--- Data section Enclosed Below ---

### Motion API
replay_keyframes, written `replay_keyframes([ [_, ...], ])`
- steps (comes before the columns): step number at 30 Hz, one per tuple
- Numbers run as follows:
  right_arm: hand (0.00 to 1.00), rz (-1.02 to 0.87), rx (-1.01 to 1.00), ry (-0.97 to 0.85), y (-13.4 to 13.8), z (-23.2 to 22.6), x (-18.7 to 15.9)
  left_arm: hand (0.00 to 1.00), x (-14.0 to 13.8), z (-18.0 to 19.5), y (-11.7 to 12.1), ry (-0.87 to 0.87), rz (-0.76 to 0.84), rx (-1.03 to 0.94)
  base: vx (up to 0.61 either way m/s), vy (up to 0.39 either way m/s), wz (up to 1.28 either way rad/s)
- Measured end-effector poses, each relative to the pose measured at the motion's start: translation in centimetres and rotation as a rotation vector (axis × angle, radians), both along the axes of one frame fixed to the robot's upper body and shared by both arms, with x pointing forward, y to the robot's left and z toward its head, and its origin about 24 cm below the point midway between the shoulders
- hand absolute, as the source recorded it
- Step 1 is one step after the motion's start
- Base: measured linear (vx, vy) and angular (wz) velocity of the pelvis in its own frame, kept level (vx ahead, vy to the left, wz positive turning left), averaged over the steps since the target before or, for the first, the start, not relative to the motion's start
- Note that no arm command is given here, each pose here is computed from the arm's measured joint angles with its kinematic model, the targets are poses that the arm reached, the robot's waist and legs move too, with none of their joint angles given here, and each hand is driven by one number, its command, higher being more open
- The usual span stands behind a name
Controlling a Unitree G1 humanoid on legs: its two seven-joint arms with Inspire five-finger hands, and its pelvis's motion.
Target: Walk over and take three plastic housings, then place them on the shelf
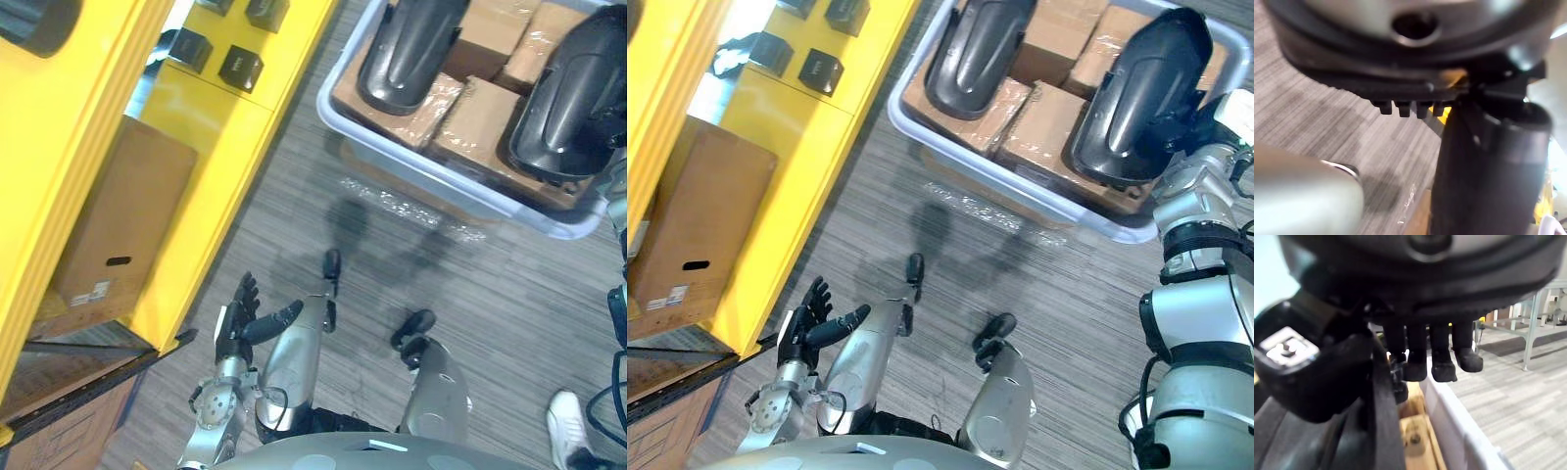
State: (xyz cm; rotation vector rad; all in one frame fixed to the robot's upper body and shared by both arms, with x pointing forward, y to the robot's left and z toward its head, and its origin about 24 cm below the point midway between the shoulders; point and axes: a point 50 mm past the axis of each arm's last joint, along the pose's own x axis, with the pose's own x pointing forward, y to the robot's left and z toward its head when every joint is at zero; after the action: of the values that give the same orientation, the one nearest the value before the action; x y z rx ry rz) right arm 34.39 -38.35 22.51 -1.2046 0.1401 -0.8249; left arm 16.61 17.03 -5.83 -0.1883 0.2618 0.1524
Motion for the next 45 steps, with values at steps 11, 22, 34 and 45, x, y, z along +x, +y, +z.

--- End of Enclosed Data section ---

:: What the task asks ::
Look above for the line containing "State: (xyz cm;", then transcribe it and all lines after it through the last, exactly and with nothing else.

:: Your solution ::
State: (xyz cm; rotation vector rad; all in one frame fixed to the robot's upper body and shared by both arms, with x pointing forward, y to the robot's left and z toward its head, and its origin about 24 cm below the point midway between the shoulders; point and axes: a point 50 mm past the axis of each arm's last joint, along the pose's own x axis, with the pose's own x pointing forward, y to the robot's left and z toward its head when every joint is at zero; after the action: of the values that give the same orientation, the one nearest the value before the action; x y z rx ry rz) right arm 34.39 -38.35 22.51 -1.2046 0.1401 -0.8249; left arm 16.61 17.03 -5.83 -0.1883 0.2618 0.1524
Motion for the next 45 steps, with values at steps 11, 22, 34 and 45, x, y, z along +x, +y, +z.

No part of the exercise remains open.